Action item => Wherever the word "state" occurs in the listing, copy the whole line.

Records for this exercise =>

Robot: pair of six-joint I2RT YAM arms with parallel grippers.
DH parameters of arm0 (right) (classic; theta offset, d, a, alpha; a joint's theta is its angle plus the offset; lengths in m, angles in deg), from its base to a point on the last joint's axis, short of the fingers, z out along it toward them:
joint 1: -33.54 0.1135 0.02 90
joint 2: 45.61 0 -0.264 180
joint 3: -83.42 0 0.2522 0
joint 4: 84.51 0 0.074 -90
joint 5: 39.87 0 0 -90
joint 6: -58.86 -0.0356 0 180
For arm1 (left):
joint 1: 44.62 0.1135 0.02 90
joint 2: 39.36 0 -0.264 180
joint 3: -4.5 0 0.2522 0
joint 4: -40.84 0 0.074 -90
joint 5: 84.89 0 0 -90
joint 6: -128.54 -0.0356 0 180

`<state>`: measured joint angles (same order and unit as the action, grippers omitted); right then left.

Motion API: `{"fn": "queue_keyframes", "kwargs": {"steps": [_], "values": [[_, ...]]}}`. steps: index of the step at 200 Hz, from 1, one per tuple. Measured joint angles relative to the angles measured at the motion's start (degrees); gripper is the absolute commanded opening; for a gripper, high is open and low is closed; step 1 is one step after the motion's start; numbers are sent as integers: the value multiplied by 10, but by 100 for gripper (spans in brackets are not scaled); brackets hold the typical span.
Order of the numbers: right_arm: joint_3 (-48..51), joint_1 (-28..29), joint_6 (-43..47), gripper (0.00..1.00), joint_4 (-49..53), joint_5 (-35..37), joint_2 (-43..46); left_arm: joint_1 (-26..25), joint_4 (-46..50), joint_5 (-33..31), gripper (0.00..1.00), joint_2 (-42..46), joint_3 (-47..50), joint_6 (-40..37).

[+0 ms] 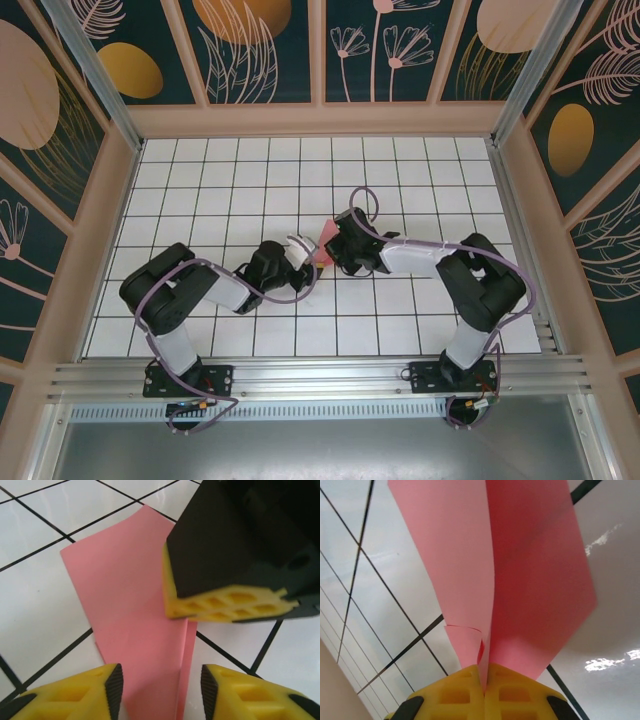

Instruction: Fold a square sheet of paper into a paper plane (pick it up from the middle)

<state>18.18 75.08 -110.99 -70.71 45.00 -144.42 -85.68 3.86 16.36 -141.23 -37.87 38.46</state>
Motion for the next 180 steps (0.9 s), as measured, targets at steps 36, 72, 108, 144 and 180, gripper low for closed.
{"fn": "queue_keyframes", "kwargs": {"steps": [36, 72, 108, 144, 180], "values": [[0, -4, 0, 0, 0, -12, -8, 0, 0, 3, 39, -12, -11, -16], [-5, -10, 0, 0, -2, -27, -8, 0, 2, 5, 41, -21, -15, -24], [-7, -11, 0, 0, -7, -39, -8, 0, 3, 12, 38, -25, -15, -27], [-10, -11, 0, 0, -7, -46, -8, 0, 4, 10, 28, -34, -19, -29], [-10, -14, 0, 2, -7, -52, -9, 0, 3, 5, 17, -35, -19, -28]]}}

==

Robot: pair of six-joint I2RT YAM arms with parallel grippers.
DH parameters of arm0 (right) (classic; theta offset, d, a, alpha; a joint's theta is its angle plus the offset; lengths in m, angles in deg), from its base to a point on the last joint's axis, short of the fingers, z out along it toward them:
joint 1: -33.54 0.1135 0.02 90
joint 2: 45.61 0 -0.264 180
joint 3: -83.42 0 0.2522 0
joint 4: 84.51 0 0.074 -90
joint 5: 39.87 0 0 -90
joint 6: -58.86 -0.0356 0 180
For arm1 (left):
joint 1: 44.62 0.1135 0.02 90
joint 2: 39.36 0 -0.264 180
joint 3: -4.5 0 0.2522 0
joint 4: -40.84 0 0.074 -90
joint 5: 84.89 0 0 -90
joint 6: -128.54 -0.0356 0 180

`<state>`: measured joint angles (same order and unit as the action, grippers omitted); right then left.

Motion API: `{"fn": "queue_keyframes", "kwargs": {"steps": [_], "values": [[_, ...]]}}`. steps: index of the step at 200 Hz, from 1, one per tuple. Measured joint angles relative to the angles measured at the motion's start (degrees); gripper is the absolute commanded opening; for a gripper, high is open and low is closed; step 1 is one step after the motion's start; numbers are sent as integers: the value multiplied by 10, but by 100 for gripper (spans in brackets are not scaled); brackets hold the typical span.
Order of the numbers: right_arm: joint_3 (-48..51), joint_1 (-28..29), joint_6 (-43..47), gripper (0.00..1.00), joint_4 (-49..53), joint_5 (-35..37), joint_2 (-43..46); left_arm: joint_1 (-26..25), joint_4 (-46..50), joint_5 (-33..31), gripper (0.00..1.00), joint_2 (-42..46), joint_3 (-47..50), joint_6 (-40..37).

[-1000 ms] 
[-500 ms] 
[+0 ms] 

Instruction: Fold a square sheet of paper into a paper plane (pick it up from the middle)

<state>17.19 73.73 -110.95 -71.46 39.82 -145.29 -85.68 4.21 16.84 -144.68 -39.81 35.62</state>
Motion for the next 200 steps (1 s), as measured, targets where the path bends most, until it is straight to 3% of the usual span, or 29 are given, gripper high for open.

Response =>
`<state>`: measured joint angles (same order and unit as the action, grippers omitted); right then left.
<state>18.18 75.08 -110.99 -70.71 45.00 -144.42 -85.68 3.86 16.36 -141.23 -37.87 38.46</state>
`<state>`: measured joint angles (same order and unit as the action, grippers omitted); right then left.
<state>17.19 73.73 -110.95 -71.46 39.82 -145.29 -85.68 4.21 16.84 -144.68 -39.81 35.62</state>

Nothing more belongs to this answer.